• WHAT YOU SHOULD DO:
Find the string "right" in the listing below and return each line it appears in.

• DATASET EXTRACT:
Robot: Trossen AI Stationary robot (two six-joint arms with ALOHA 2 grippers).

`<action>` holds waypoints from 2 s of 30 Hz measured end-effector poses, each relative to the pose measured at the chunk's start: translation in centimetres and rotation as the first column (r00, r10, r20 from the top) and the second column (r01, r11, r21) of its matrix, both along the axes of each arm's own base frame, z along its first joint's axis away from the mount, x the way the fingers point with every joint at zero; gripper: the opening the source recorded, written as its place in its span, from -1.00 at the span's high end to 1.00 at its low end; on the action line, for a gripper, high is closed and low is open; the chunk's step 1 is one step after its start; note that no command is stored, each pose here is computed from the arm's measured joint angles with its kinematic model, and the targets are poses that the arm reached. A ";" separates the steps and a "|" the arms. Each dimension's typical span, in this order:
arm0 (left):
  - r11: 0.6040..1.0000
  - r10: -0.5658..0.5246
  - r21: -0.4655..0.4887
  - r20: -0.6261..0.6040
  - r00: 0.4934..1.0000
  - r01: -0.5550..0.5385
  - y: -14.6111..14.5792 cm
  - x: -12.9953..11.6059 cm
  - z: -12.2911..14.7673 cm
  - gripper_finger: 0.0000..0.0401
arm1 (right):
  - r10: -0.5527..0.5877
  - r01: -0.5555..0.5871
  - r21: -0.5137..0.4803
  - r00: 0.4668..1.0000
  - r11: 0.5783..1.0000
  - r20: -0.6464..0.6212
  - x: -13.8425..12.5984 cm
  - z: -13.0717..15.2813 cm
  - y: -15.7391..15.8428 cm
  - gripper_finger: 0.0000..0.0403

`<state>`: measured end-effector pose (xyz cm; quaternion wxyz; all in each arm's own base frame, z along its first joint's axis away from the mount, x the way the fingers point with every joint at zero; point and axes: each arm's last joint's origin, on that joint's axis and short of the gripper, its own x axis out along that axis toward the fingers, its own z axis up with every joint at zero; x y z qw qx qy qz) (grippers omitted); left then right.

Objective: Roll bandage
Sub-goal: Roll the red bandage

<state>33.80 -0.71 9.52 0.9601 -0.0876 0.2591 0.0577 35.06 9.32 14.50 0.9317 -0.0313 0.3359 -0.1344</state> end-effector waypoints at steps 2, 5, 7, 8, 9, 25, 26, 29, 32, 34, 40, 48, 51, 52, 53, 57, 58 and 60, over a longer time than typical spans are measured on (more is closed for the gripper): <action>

• FINISHED EXERCISE:
arm1 (right):
`<state>`: measured end-effector pose (xyz cm; quaternion wxyz; all in each arm's own base frame, z along its first joint's axis away from the mount, x the way the fingers point with every joint at zero; point and axes: each arm's last joint's origin, on that joint's axis and short of the gripper, its own x axis out along that axis toward the fingers, its own z axis up with every joint at zero; x y z qw qx qy qz) (grippers omitted); left then right.

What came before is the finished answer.